Les États-Unis ont réactivé l’African Growth and Opportunity Act (AGOA) pour une période d’un an. Cette initiative commerciale majeure permet aux pays africains éligibles d’exporter des marchandises vers les États-Unis en franchise de droits. Confirmée en février 2026, cette prolongation vise à stimuler les exportations africaines, à soutenir la croissance industrielle et à renforcer les relations commerciales à travers le continent.
Les États-Unis ont renouvelé pour 12 mois l’African Growth and Opportunity Act (AGOA), préservant ainsi l’accès en franchise de droits pour des milliers de produits africains. En 2024, les échanges commerciaux entre les États-Unis et l’Afrique ont atteint 104,9 milliards de dollars, avec des exportations totalisant 32,4 milliards de dollars et des importations atteignant 39,6 milliards de dollars. Cela a favorisé la création d’emplois, la croissance industrielle et la diversification des exportations à travers le continent. L’Afrique du Sud, l’un des principaux bénéficiaires de l’AGOA, s’est félicitée de cette prolongation. Selon le président Cyril Ramaphosa, elle apporte une sécurité aux producteurs et aux exportateurs africains, en particulier à ceux qui cherchent à augmenter leurs exportations de produits à forte valeur ajoutée vers les États-Unis.
“L’Afrique est une source importante de matières premières essentielles, mais nous ne souhaitons pas être perçus comme de simples producteurs de matières premières. Le véritable potentiel industriel réside plutôt dans la transformation des roches que nous extrayons et des métaux que nous produisons en biens industriels et de consommation sophistiqués dont les sociétés du monde entier ont besoin”.
Cyril Ramaphosa, Président de la République – Afrique du Sud
Le Dr George Elombi, président de la Banque africaine d’import-export (Afreximbank), souligne que les programmes de renforcement des capacités, les outils de financement du commerce et les plateformes numériques telles que l’Africa Trade Gateway (ATG) de cette banque panafricaine sont essentiels pour aider les banques et les exportateurs africains à saisir les opportunités offertes par l’AGOA. Soutenue par plus de 80 banques, cette plateforme met en relation acheteurs et vendeurs, vérifie les contreparties et promeut les produits africains.

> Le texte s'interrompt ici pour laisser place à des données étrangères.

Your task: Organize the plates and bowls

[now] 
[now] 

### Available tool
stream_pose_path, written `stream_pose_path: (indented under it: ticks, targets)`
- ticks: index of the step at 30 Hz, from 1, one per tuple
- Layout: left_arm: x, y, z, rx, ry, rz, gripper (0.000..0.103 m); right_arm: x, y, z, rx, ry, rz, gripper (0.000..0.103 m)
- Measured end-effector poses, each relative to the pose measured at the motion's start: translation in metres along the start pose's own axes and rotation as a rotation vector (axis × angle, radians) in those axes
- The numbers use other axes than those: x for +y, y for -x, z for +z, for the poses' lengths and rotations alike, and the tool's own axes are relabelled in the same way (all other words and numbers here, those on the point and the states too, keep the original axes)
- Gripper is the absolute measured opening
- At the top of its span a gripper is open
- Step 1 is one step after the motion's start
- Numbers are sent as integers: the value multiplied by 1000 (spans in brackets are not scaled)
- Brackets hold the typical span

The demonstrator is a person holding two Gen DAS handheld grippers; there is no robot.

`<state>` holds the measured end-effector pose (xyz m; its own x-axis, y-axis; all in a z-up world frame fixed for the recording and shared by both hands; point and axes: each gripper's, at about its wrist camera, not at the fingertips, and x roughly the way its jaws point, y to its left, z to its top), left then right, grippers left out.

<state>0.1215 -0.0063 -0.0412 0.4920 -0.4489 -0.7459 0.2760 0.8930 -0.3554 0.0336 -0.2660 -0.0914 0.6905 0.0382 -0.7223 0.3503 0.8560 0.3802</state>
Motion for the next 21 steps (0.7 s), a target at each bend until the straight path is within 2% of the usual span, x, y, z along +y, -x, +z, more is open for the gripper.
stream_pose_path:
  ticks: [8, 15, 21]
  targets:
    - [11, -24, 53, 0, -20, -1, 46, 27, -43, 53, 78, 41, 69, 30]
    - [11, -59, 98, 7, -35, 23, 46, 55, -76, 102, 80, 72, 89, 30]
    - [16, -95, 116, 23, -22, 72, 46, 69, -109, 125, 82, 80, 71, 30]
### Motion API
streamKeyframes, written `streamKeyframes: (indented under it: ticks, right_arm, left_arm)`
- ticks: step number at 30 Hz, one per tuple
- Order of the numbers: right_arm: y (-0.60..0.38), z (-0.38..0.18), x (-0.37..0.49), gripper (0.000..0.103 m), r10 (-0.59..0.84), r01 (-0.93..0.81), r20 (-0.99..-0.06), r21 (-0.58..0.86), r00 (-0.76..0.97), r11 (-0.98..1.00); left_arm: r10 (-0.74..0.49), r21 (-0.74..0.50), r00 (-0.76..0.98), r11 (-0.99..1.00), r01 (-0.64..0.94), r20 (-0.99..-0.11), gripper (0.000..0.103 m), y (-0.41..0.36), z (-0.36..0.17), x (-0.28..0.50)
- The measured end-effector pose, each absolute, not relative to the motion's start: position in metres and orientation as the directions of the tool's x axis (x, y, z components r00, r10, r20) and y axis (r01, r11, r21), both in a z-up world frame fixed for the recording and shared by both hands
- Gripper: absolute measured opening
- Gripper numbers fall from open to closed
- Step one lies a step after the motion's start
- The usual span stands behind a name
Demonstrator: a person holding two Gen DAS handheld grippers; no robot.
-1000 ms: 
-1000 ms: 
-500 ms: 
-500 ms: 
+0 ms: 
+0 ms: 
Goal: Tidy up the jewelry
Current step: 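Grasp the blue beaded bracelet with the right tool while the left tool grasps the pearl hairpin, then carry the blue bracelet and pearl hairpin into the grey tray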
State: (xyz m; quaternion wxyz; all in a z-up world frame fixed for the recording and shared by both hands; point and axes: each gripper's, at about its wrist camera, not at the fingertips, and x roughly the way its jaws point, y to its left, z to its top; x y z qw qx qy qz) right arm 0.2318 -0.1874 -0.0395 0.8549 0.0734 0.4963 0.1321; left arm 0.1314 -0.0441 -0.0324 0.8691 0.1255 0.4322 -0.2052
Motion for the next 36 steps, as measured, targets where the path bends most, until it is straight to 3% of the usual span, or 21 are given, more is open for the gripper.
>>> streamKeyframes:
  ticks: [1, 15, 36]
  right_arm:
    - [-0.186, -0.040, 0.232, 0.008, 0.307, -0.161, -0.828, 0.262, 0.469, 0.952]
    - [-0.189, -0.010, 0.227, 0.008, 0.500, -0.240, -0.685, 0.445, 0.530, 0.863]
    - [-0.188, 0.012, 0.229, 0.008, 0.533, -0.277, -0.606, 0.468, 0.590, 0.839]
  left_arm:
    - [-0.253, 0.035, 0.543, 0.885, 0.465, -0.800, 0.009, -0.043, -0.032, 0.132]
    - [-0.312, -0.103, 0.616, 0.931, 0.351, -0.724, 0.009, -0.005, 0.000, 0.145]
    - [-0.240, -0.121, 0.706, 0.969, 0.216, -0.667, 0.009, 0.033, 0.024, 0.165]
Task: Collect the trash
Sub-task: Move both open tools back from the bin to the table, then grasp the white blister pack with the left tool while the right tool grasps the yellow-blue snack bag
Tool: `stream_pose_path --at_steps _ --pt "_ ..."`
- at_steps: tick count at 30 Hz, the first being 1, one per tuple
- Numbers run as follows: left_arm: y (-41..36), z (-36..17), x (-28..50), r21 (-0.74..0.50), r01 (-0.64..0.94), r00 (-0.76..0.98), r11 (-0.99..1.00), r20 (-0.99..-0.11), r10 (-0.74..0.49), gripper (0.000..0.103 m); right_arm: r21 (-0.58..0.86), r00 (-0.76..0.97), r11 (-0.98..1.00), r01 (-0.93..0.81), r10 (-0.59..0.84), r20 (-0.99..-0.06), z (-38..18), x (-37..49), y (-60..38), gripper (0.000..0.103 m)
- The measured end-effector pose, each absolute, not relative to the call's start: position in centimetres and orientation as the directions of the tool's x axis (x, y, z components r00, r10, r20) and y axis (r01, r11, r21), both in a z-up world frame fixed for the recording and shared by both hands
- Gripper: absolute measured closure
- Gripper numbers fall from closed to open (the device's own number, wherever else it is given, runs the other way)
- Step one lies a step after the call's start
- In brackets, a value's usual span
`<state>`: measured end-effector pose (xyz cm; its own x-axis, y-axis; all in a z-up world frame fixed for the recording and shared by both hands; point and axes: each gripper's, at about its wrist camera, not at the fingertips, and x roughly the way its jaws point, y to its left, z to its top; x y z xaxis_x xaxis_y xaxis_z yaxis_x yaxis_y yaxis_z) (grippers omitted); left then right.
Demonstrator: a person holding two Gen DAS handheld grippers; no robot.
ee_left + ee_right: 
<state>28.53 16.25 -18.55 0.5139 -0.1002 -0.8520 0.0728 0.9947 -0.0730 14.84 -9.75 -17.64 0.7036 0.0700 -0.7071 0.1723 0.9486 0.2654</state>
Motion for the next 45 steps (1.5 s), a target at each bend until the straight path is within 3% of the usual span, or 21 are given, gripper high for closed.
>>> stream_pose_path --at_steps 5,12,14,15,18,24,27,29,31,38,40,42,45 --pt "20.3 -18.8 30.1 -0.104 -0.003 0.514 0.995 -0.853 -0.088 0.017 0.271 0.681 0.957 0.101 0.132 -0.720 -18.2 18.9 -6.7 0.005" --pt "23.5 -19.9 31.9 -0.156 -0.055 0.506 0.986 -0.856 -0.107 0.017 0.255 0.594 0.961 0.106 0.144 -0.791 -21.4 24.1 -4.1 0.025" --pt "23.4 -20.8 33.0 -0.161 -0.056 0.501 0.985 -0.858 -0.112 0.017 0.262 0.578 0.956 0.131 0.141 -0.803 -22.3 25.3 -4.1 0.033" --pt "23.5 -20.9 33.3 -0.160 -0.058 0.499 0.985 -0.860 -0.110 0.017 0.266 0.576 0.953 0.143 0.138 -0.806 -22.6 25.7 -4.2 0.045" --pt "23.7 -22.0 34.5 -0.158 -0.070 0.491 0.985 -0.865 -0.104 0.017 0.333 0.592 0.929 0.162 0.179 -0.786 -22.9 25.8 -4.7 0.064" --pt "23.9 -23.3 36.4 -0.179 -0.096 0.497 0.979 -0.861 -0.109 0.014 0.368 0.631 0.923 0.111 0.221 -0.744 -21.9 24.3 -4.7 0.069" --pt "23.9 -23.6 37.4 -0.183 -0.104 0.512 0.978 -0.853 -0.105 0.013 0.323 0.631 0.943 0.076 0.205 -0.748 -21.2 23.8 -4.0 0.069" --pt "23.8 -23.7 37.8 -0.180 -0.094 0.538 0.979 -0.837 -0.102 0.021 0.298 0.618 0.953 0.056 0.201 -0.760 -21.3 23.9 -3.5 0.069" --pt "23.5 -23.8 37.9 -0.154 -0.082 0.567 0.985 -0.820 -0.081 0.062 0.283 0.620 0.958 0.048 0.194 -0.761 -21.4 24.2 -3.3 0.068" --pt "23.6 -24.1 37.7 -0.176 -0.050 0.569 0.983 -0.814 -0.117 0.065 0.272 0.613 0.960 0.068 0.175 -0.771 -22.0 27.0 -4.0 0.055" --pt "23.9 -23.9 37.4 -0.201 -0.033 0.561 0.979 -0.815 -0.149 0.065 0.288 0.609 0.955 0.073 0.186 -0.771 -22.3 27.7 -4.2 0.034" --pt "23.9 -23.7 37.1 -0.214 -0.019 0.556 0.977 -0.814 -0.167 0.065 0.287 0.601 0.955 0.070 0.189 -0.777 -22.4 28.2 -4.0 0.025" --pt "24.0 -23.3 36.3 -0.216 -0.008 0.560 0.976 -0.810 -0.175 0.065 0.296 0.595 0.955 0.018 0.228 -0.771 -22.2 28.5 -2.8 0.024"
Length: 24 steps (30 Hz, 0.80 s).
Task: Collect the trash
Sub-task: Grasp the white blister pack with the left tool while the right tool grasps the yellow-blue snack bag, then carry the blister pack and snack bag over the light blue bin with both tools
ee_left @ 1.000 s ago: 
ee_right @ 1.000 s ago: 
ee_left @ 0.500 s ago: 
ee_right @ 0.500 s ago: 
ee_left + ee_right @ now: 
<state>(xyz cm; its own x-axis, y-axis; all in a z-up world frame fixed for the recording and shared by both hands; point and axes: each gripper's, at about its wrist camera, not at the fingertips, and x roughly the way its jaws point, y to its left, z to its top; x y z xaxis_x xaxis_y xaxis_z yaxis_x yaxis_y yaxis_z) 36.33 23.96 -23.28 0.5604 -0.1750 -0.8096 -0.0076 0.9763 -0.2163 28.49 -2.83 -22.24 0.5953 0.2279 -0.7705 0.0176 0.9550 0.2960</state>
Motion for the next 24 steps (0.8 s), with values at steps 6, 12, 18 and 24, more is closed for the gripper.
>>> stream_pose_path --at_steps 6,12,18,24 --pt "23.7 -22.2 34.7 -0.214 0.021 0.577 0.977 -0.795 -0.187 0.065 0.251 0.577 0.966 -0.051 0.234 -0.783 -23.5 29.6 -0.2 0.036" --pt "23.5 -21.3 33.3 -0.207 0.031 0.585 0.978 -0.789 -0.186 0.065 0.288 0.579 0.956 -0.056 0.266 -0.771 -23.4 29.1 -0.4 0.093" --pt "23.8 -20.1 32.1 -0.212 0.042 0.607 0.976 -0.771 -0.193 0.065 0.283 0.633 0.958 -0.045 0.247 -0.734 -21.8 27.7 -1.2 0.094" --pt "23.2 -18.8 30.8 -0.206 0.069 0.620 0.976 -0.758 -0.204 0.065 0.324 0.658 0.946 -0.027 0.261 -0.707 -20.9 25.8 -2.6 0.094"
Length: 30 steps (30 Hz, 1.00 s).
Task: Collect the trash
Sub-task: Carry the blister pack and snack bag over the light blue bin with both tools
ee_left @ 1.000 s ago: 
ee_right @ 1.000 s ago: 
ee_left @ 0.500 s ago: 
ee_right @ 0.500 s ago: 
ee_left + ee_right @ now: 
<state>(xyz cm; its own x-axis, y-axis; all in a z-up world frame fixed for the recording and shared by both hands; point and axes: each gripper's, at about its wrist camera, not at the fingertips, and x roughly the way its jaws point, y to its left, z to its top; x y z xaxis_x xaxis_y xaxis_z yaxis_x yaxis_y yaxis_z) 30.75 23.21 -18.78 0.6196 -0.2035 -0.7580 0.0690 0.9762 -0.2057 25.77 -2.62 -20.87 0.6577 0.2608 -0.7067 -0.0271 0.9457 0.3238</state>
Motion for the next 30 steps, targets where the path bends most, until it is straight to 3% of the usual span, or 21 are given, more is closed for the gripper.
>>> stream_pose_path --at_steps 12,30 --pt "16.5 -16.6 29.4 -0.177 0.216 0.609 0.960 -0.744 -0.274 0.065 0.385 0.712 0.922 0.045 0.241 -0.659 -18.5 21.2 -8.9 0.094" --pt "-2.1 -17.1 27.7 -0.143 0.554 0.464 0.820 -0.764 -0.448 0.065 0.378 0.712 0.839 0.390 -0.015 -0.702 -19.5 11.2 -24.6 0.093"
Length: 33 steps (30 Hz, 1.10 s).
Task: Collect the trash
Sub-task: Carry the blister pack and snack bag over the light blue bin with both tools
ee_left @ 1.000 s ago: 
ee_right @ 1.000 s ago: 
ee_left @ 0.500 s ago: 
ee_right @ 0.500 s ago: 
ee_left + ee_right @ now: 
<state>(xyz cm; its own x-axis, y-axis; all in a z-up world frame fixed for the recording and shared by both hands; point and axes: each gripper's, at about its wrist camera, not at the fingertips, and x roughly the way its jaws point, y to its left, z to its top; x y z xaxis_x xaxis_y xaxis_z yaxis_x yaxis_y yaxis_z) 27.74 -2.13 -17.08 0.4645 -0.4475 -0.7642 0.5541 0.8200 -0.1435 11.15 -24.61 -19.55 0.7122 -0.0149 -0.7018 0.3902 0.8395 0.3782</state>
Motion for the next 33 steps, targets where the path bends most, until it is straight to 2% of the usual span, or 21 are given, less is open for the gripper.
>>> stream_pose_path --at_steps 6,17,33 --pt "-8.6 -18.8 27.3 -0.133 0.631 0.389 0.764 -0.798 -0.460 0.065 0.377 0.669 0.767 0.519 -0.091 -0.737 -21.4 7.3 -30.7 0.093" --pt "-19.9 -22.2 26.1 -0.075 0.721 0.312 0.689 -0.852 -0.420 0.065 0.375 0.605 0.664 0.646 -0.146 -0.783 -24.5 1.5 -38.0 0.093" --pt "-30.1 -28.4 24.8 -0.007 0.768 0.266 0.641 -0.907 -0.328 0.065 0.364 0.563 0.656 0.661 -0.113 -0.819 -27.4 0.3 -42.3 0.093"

Nous pensons pouvoir transformer plusieurs produits ici, et à partir de là, nous serons en mesure d’apporter notre expertise à d’autres pays africains qui en ont besoin pour se transformer, ce qui reste pour nous l’objectif à atteindre au cours des 10 à 15 prochaines années.
George Elombi, Président d’Afreximbank – Cameroun
S’exprimant à Washington, le représentant américain au Commerce, Jamieson Greer, a réaffirmé que la reconduction pour un an de l’AGOA s’inscrit dans la stratégie des États-Unis visant à renforcer leurs liens économiques avec l’Afrique. Il a souligné les avantages de l’AGOA dans la promotion des investissements et de la croissance économique à travers le continent, tout en soulignant que la prolongation d’un an laisse le temps de mener des discussions législatives à plus long terme.
“Ce que j’ai toujours affirmé, c’est que le commerce devrait être axé sur l’intérêt national et que nous ne devrions pas être liés par des accords qui nous entravent”.
Jamieson Greer, Représentant américain au commerce – États-Unis
Créée en 2000, la loi sur la croissance et les opportunités en Afrique (AGOA) a historiquement permis aux pays subsahariens éligibles d’exporter des milliers de produits, notamment des textiles, des vêtements et des produits agricoles, en franchise de droits vers le marché américain. Au cours de son existence, ce programme a soutenu des échanges commerciaux représentant plusieurs milliards de dollars et contribué à la création d’emplois dans des secteurs clés à travers le continent. Grâce au maintien de l’accès préférentiel pour une année supplémentaire, les décideurs politiques affirment que les exportateurs africains bénéficieront de la stabilité nécessaire pour planifier leurs stratégies commerciales, attirer les investissements, diversifier leurs exportations et favoriser une croissance économique plus large.